Ingram is a city in Kerr County, Texas, United States. The population was 1,787 at the 2020 census, and was estimated to be 1,849 in 2024,

==Geography==
Ingram is located in eastern Kerr County at (30.077052 -99.237509), on the Guadalupe River in the Texas Hill Country. It is the first city the Guadalupe River passes through downstream from its source near Hunt. It is 6 mi west of Kerrville and 72 mi northwest of San Antonio. Texas State Highway 27 passes through the center of town, leading east to Kerrville and northwest 10 mi to Mountain Home. Texas State Highway 39 runs west from Ingram 6 mi to Hunt. Interstate 10 comes within 5 mi of Ingram, with the closest access from Exit 501 (FM 1338).

According to the United States Census Bureau, the city has a total area of 1.500 sqmi, of which 1.467 sqmi is land and 0.033 sqmi (2.20%) is water.

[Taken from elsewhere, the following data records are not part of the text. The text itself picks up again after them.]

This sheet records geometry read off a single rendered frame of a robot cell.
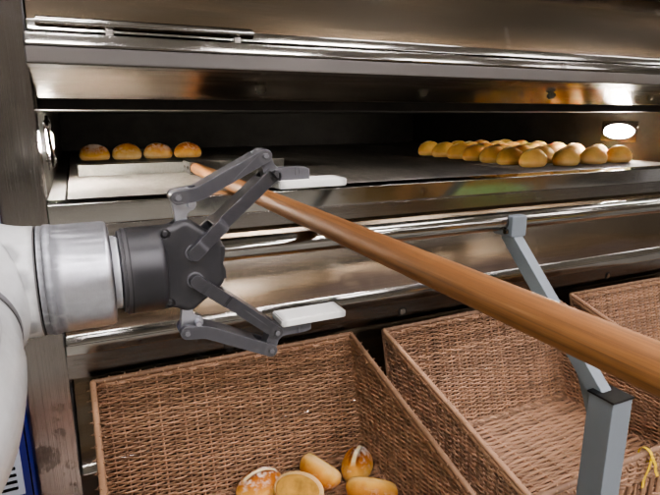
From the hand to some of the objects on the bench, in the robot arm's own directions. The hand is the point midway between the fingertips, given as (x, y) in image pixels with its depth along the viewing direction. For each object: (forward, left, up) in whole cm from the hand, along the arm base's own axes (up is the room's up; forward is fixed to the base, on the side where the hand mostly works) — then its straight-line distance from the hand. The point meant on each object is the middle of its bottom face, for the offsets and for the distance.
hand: (330, 247), depth 55 cm
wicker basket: (+125, +28, -62) cm, 142 cm away
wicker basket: (+3, +30, -62) cm, 69 cm away
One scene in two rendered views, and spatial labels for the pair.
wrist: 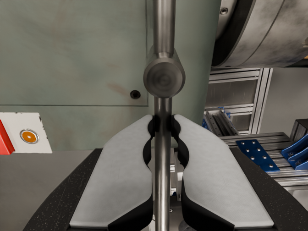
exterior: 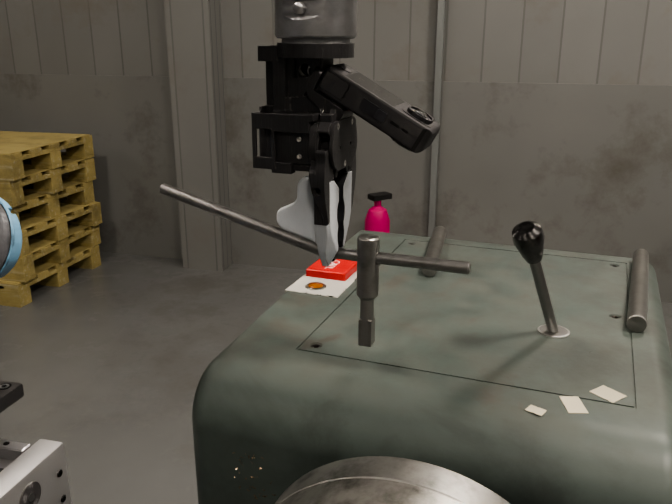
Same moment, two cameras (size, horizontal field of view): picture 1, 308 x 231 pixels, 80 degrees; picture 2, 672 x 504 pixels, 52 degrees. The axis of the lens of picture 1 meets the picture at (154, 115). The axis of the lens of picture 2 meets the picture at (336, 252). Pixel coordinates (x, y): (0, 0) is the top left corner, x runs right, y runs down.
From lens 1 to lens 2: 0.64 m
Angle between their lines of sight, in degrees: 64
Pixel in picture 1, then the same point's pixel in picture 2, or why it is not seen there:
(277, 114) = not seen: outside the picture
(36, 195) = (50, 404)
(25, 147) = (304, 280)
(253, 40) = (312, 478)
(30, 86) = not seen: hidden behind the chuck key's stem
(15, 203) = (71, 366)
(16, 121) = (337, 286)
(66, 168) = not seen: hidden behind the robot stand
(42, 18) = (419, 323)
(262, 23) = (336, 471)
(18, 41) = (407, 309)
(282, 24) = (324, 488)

One of the main attractions of Ingram is the swimming activities along the Guadalupe River, which runs through the town. A staple of this is Ingram Dam, a structure where the water flows easily over the dam, creating a layer of algae in the stream down the concrete. People frequently congregate and swim around the dam, as well as sliding down the slick algae for recreation.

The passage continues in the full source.